Besides raising the retirement age, another effective option for addressing population aging is to increase the number of Americans in the labor force. By historical standards, the number and share of working-age people outside the labor force was quite high in 2020, even before the pandemic hit. At the start of 2020, about 71 percent of working-age non-institutionalized people — those not incarcerated or in long-term care facilities — were employed; the rest were either unemployed and looking for work or had left the labor force entirely. By then, labor-force participation rates across every major demographic subgroup had been declining among people without a bachelor's degree for decades.

In our population projections, we found that if we assume the working age remains at 16 to 64, but the share of those working were raised to 75 percent from the pre-pandemic level of 71 percent, it would increase the worker share of the population by as much as would adding 75 million people to the population through immigration over the next four decades.

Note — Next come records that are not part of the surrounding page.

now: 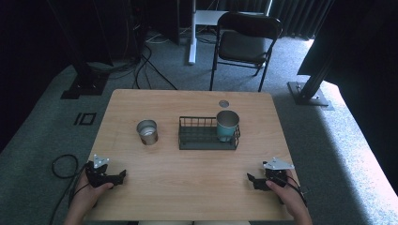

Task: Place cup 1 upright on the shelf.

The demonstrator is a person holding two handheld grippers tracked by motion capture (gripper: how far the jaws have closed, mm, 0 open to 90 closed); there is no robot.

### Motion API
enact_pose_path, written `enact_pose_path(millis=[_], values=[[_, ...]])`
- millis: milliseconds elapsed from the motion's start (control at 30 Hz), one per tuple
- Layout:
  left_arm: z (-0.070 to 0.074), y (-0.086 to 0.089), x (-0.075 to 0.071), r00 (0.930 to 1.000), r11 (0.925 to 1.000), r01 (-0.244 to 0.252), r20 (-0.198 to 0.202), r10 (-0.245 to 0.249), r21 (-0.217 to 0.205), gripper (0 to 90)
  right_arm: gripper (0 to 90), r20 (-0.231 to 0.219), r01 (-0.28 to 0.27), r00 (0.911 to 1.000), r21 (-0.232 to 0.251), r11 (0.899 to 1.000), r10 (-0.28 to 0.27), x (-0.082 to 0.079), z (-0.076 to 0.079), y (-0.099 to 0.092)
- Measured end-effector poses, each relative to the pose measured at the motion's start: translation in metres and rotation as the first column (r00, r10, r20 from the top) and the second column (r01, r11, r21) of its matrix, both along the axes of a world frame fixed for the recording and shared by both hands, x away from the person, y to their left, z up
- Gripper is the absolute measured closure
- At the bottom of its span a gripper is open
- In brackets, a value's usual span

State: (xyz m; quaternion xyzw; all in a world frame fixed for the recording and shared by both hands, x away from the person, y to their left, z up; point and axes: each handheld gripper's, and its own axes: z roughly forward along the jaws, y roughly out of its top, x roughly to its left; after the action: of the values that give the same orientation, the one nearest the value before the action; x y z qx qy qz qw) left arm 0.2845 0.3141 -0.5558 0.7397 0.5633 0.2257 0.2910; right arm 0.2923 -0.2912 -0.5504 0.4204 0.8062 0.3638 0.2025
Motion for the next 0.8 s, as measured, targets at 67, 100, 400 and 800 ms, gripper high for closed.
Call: enact_pose_path(millis=[67,100,400,800], values=[[0.0,0.0,0.0,1.0,1.0,0.0,0.0,0.0,0.0,0.4,12.4,-0.016,-0.002,0.9999,-0.017,1.0,0.001,-0.0009,-0.0039,0.0],[0.0,0.0,0.0,1.0,1.0,0.0,0.0,0.0,0.0,0.4,12.4,-0.016,-0.002,0.9999,-0.017,1.0,0.001,-0.0009,-0.0039,0.0],[0.0,-0.0001,-0.0001,1.0,1.0,-0.001,0.0,0.001,0.0,0.4,11.2,-0.058,0.01,0.9983,-0.005,1.0,-0.011,0.0,-0.0071,-0.002],[0.0001,-0.0009,-0.0027,1.0,1.0,0.001,0.0,-0.001,0.0,0.4,11.2,-0.057,0.01,0.9983,-0.005,1.0,-0.01,0.0,-0.0072,-0.002]])
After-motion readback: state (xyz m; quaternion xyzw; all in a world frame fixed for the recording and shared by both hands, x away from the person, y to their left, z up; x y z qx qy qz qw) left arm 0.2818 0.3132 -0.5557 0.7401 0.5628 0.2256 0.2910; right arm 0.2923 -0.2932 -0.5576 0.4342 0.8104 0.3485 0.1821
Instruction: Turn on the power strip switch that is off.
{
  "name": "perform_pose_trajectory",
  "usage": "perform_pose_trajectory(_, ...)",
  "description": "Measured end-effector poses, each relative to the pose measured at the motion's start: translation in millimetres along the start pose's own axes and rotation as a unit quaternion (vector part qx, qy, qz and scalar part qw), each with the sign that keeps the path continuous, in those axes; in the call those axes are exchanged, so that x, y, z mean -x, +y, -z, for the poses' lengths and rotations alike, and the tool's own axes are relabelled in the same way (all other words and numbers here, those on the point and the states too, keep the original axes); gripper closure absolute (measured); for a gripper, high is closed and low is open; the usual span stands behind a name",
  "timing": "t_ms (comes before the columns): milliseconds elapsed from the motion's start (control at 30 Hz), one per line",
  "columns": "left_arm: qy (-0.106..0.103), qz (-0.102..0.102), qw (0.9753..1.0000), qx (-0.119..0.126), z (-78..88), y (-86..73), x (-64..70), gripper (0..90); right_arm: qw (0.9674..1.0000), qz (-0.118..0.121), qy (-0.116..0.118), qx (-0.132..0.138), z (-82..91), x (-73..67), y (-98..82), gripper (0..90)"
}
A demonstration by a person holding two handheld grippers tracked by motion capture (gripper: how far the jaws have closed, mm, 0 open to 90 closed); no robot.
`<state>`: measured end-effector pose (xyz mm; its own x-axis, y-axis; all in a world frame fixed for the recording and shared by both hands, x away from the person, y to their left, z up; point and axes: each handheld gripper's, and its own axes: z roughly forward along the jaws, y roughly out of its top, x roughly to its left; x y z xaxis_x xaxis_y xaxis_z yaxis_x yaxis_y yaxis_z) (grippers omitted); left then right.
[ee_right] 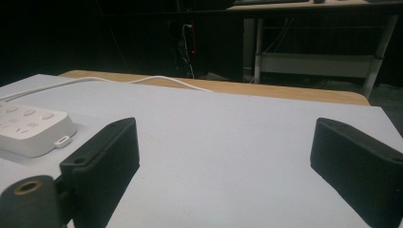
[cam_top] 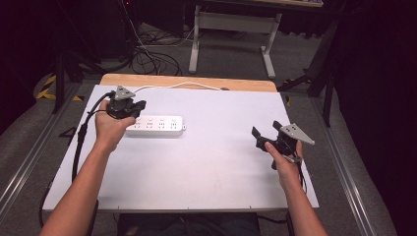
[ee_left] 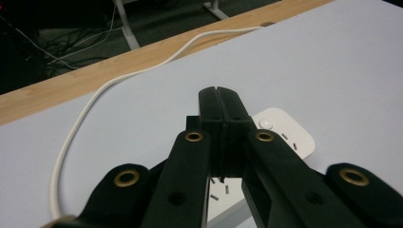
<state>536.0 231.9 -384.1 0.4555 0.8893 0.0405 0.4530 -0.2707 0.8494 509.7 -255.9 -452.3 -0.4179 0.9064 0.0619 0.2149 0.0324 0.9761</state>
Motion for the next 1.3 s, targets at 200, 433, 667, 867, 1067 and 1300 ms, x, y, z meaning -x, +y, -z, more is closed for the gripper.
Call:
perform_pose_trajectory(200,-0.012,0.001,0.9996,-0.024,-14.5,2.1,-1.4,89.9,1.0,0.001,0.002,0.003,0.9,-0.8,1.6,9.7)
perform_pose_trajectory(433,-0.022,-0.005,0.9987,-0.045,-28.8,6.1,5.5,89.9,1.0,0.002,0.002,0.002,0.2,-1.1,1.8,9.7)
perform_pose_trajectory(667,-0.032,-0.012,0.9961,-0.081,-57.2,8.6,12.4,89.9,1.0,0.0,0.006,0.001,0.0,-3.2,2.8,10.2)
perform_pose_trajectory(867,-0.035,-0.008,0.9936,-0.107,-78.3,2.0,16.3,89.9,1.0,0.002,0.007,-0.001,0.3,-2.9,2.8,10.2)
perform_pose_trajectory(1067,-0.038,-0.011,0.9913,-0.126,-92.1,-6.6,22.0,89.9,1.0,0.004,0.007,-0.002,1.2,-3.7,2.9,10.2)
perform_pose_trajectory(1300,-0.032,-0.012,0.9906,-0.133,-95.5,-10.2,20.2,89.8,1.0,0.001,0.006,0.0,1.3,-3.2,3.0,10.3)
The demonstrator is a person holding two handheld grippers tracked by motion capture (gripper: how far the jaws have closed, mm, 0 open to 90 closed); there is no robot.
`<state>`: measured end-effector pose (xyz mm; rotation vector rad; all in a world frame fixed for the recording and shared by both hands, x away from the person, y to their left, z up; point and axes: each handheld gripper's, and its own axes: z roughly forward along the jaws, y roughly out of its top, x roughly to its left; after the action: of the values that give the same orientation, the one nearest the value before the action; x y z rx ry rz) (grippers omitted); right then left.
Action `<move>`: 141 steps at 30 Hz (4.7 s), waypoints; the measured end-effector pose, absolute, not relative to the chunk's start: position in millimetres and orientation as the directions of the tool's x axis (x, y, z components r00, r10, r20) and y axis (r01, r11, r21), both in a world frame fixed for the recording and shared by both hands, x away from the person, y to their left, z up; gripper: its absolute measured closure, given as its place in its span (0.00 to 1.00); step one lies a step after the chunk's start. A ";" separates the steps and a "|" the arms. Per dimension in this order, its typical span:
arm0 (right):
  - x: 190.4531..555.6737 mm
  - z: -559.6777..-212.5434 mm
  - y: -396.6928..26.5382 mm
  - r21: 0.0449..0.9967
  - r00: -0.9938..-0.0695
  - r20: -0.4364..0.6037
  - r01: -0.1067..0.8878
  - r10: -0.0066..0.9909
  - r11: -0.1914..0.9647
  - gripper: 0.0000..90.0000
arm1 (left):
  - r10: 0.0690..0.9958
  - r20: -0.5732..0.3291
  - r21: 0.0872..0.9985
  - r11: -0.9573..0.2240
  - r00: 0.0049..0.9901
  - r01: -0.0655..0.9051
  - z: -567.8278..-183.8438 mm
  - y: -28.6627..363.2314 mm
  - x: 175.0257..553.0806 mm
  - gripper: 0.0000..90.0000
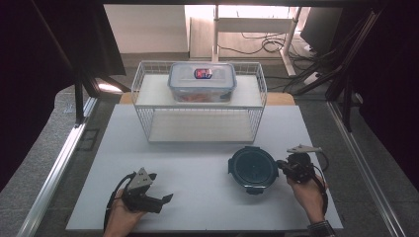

Returning discouraged workers to the labor force may not be easy given all the social problems many, especially the least educated among us, face. That said, as recently as 2000, 74 percent of working-age people were employed. Moving a larger share of working-age Americans back into the labor force is thus hardly unimaginable. Doing so would directly improve the ratio of workers to retirees and, as non-work is associated with significant social ills, would have some desirable non-economic effects on society to boot.

What Immigration Can't Do

Every analytical approach to the question of aging demonstrates that, unless the level of immigration is truly enormous and ever-increasing, it will not solve or even significantly alleviate the challenges associated with an aging population.

The reason behind this truth is simple: Immigrants are human beings, not just the idealized workers or child-bearers that some commentators imagine. As humans, they immigrate at all ages, grow old over time, and are choosing to have smaller families. As a result, they add to the population across the age distribution and do not fundamentally change the nation's age structure.

One can advocate for immigration for any number of reasons, including the fact that immigrants themselves benefit greatly by coming here. But it is simply dishonest, and therefore irresponsible, to claim that immigration will address the fiscal and other challenges of an aging society that maintains an enormous welfare state for the elderly.

Given this reality, we will need to think about other means of addressing our fiscal troubles, including changing the structure of our entitlement programs and coaxing more native-born Americans into the workforce. If we are serious about addressing the challenges associated with an aging society, we cannot depend on immigrants to save us.